• Provided material:
=== Begin Enclosure ===
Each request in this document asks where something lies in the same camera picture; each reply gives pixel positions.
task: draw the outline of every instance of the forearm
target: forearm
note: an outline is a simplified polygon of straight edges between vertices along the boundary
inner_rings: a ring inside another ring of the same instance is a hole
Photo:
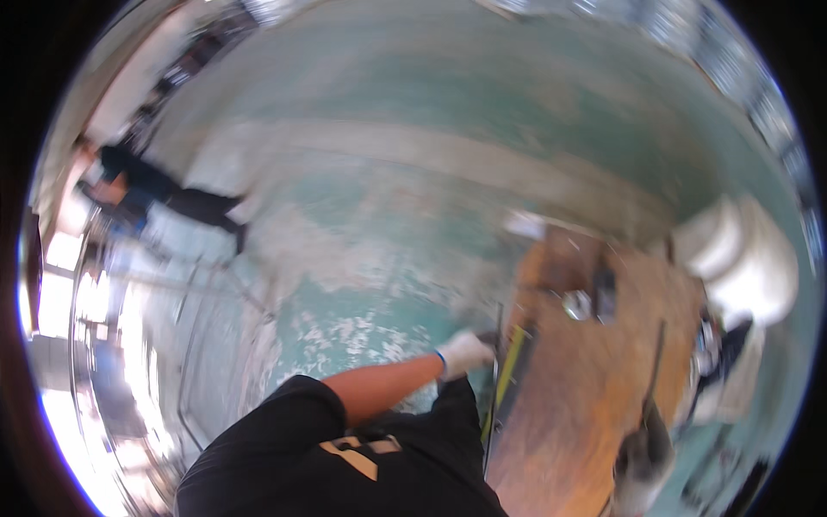
[[[345,406],[347,427],[354,427],[394,407],[407,395],[437,379],[442,368],[442,359],[429,353],[409,361],[343,371],[322,382]]]

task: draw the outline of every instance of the dark clothing
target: dark clothing
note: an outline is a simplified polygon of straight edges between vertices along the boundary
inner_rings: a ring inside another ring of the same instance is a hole
[[[133,155],[120,146],[103,146],[100,149],[103,176],[101,180],[112,183],[121,173],[127,177],[127,196],[130,201],[144,204],[146,200],[166,203],[175,189],[175,180],[161,169]]]
[[[389,412],[345,432],[336,394],[295,376],[207,447],[176,514],[505,517],[483,480],[466,378],[446,383],[430,413]]]
[[[230,233],[239,232],[240,226],[225,215],[241,201],[239,198],[183,189],[161,169],[122,146],[101,147],[100,158],[103,166],[101,180],[112,183],[121,173],[127,177],[127,193],[118,206],[149,206],[157,201],[200,223],[221,227]]]
[[[166,202],[166,206],[174,212],[210,226],[222,227],[230,233],[238,232],[239,225],[224,214],[237,204],[238,198],[180,188],[173,190]]]

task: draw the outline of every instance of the wooden tabletop
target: wooden tabletop
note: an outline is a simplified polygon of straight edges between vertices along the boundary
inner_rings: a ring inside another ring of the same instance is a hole
[[[559,294],[591,293],[601,254],[616,276],[615,322],[576,321]],[[517,274],[509,326],[534,329],[533,353],[489,463],[510,517],[597,517],[612,466],[641,418],[658,328],[666,337],[654,398],[667,425],[683,396],[704,298],[698,279],[630,247],[548,227]]]

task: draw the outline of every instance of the shoe
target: shoe
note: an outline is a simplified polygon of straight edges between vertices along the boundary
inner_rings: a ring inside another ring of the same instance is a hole
[[[241,255],[244,251],[244,245],[247,242],[247,225],[242,224],[236,230],[236,255]]]

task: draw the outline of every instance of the black t-shirt
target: black t-shirt
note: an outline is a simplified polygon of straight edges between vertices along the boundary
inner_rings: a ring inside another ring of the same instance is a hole
[[[434,436],[345,433],[342,402],[305,376],[222,433],[181,481],[180,517],[469,515],[505,517],[481,476]]]
[[[127,196],[134,203],[148,205],[149,201],[165,203],[179,186],[168,175],[151,163],[133,155],[121,146],[103,146],[100,149],[103,175],[101,179],[112,183],[119,174],[127,177]]]

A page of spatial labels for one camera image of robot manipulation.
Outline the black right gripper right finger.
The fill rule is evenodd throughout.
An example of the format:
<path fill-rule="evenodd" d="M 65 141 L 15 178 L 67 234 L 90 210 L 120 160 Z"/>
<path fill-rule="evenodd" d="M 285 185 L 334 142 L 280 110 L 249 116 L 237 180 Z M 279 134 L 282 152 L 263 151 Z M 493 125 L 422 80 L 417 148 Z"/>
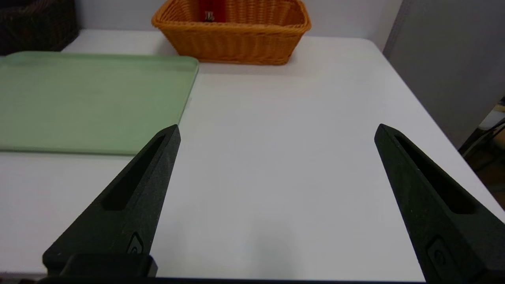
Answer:
<path fill-rule="evenodd" d="M 397 129 L 374 142 L 426 282 L 504 282 L 504 223 Z"/>

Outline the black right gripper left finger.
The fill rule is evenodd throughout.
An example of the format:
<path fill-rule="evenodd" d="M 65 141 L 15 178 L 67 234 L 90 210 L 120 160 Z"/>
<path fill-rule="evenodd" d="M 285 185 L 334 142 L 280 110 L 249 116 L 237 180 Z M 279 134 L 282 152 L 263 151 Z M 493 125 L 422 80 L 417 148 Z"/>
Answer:
<path fill-rule="evenodd" d="M 181 136 L 159 131 L 43 253 L 49 277 L 153 277 L 150 255 Z"/>

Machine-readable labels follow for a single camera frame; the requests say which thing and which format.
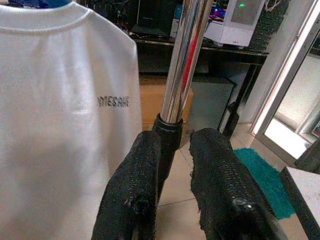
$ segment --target glass door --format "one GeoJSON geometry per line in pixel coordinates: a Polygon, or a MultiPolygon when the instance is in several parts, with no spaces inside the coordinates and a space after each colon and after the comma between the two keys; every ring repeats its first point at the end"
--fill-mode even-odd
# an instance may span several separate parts
{"type": "Polygon", "coordinates": [[[320,35],[317,25],[313,24],[292,61],[256,134],[260,142],[291,166],[320,137],[320,35]]]}

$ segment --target tiled floor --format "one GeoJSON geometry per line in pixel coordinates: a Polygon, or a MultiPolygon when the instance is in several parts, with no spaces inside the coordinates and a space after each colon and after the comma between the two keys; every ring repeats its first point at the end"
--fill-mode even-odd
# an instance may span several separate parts
{"type": "MultiPolygon", "coordinates": [[[[231,138],[233,149],[252,148],[279,171],[286,164],[262,143],[249,134],[248,124],[239,124],[231,138]]],[[[200,229],[200,213],[195,196],[190,191],[192,157],[188,142],[175,154],[171,172],[163,187],[156,221],[156,240],[206,240],[200,229]]],[[[297,218],[279,221],[289,240],[307,240],[297,218]]]]}

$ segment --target white wall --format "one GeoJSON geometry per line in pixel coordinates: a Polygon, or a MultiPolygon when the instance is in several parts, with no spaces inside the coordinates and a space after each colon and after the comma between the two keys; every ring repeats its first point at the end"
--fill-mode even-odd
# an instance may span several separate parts
{"type": "Polygon", "coordinates": [[[242,111],[239,119],[240,123],[252,123],[257,116],[313,1],[314,0],[290,1],[286,17],[278,32],[271,40],[270,54],[261,69],[247,104],[242,111]]]}
{"type": "Polygon", "coordinates": [[[297,129],[320,96],[320,58],[305,57],[275,116],[297,129]]]}

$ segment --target white table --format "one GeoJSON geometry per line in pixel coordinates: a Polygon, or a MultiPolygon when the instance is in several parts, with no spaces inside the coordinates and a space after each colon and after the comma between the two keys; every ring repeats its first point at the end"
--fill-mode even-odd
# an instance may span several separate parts
{"type": "Polygon", "coordinates": [[[280,177],[309,240],[320,240],[320,175],[285,167],[280,177]]]}

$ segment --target black rubber grip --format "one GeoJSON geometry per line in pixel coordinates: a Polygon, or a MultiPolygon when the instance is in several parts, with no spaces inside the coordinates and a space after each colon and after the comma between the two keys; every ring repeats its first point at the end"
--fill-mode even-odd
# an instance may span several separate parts
{"type": "Polygon", "coordinates": [[[286,239],[278,235],[265,195],[220,132],[205,128],[193,133],[190,153],[191,190],[207,240],[286,239]]]}
{"type": "Polygon", "coordinates": [[[155,238],[158,165],[161,140],[154,131],[143,131],[113,174],[104,191],[91,240],[155,238]]]}

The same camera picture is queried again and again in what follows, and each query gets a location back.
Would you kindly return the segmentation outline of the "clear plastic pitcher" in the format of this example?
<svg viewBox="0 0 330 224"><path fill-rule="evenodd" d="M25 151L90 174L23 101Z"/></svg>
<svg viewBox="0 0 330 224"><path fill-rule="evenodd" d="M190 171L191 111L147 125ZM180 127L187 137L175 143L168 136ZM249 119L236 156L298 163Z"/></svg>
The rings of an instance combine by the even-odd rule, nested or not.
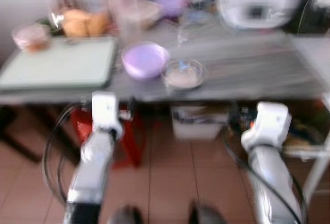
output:
<svg viewBox="0 0 330 224"><path fill-rule="evenodd" d="M138 1L109 0L118 36L125 46L141 40L142 28L138 17Z"/></svg>

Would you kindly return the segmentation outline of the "white plastic storage bin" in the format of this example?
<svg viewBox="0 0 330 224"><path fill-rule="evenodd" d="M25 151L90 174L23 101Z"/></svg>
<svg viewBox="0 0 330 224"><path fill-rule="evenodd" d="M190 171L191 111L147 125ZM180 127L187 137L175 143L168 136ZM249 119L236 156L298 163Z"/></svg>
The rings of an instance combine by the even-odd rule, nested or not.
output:
<svg viewBox="0 0 330 224"><path fill-rule="evenodd" d="M170 112L177 140L214 140L229 121L225 106L171 106Z"/></svg>

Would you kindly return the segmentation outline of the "red plastic stool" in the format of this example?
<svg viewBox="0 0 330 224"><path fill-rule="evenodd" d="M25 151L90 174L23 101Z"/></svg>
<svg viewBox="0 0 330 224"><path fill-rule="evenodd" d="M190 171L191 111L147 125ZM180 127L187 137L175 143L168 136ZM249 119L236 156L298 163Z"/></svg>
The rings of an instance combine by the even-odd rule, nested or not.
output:
<svg viewBox="0 0 330 224"><path fill-rule="evenodd" d="M91 113L77 108L71 113L70 119L79 144L84 144L92 132ZM132 119L124 120L122 124L123 136L114 151L113 169L138 168L142 164L147 144L144 121L138 113L133 113Z"/></svg>

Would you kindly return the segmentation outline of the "grey robot foot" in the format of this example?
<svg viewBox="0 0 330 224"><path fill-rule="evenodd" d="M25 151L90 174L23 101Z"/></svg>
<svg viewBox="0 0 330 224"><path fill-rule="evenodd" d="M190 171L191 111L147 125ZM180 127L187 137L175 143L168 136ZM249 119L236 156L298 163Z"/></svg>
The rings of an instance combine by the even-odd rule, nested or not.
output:
<svg viewBox="0 0 330 224"><path fill-rule="evenodd" d="M214 205L193 200L189 205L188 224L228 224Z"/></svg>
<svg viewBox="0 0 330 224"><path fill-rule="evenodd" d="M141 210L134 205L125 205L118 208L109 217L107 224L144 224Z"/></svg>

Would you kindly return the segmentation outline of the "small pink lidded container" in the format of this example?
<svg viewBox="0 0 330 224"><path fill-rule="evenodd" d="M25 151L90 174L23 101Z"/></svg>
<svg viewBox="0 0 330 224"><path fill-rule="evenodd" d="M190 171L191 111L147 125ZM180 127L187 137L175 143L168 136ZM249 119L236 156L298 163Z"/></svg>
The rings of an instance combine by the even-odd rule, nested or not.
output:
<svg viewBox="0 0 330 224"><path fill-rule="evenodd" d="M51 29L47 25L33 23L12 31L15 45L22 51L33 53L47 49L51 41Z"/></svg>

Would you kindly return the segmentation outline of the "grey right robot foot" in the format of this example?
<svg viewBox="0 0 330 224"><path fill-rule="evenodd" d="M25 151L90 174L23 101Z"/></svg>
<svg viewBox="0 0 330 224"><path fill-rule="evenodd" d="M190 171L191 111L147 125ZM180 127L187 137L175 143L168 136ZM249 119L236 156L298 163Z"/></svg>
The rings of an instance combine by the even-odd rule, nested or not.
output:
<svg viewBox="0 0 330 224"><path fill-rule="evenodd" d="M189 205L188 224L228 224L214 205L193 200Z"/></svg>

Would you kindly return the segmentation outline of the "small steel bowl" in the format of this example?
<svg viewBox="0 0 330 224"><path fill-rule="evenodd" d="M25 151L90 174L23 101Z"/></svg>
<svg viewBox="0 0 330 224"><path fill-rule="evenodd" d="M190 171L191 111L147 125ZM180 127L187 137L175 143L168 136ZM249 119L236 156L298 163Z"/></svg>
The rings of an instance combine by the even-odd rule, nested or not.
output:
<svg viewBox="0 0 330 224"><path fill-rule="evenodd" d="M207 74L207 67L199 61L174 60L165 64L161 80L172 91L188 91L203 85Z"/></svg>

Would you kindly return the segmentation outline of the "clear food container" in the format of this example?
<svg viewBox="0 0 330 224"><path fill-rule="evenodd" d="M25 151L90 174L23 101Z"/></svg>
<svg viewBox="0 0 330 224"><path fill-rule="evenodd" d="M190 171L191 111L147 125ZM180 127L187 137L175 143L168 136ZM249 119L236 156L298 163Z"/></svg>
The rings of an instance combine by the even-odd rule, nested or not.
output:
<svg viewBox="0 0 330 224"><path fill-rule="evenodd" d="M139 22L142 29L150 29L159 19L161 19L162 8L154 2L148 0L139 0L135 20Z"/></svg>

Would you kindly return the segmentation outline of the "pale green cutting board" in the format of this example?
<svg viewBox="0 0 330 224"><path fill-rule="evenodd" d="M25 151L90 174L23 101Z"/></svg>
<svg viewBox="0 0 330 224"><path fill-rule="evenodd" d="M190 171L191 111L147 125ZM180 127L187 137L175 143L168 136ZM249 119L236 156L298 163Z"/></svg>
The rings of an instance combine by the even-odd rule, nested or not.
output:
<svg viewBox="0 0 330 224"><path fill-rule="evenodd" d="M53 38L49 47L27 53L16 50L0 68L0 90L100 88L111 78L117 41L86 38L69 43Z"/></svg>

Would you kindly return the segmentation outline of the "large lilac plastic bowl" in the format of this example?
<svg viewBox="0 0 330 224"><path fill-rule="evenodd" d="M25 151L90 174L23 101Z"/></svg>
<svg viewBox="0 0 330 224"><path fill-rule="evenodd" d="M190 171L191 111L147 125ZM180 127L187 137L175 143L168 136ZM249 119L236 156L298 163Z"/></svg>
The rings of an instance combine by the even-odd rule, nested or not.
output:
<svg viewBox="0 0 330 224"><path fill-rule="evenodd" d="M121 53L124 71L135 80L158 78L170 58L167 49L151 41L133 43Z"/></svg>

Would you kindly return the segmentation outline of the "grey left robot foot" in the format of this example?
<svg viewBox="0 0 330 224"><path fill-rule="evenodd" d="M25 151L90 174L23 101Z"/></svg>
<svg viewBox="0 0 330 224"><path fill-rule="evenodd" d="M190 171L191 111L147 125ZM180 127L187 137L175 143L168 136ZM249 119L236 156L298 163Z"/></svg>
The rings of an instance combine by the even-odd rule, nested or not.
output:
<svg viewBox="0 0 330 224"><path fill-rule="evenodd" d="M141 210L134 205L125 205L118 208L109 217L107 224L144 224Z"/></svg>

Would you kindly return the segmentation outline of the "small purple bowl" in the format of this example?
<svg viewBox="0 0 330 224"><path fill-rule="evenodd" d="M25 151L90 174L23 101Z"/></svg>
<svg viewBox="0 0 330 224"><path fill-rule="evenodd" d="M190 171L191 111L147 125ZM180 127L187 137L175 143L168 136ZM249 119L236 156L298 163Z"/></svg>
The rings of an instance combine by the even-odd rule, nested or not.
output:
<svg viewBox="0 0 330 224"><path fill-rule="evenodd" d="M177 19L188 5L188 0L155 0L163 19Z"/></svg>

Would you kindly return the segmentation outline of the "grey wooden table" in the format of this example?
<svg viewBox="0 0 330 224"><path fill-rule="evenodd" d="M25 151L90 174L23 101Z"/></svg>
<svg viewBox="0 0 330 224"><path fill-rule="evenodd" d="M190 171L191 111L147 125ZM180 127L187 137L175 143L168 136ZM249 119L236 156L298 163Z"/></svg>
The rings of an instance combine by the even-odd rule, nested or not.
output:
<svg viewBox="0 0 330 224"><path fill-rule="evenodd" d="M0 105L58 105L89 101L94 91L109 91L122 101L134 96L138 102L206 102L222 100L309 99L325 91L315 72L292 38L282 32L234 36L221 28L208 28L181 46L175 30L158 28L146 37L164 46L174 59L192 59L205 64L208 74L199 88L177 92L160 80L134 80L116 66L106 86L46 90L0 90Z"/></svg>
=== End Enclosure ===
• To do: From the entries above, copy each line that holds "robot".

• Your response:
A page of spatial labels for one camera image of robot manipulation.
Would you kindly return the segmentation outline of the "grey robot foot" in the format of this example?
Would you kindly return the segmentation outline of the "grey right robot foot" in the format of this example?
Would you kindly return the segmentation outline of the "grey left robot foot" in the format of this example?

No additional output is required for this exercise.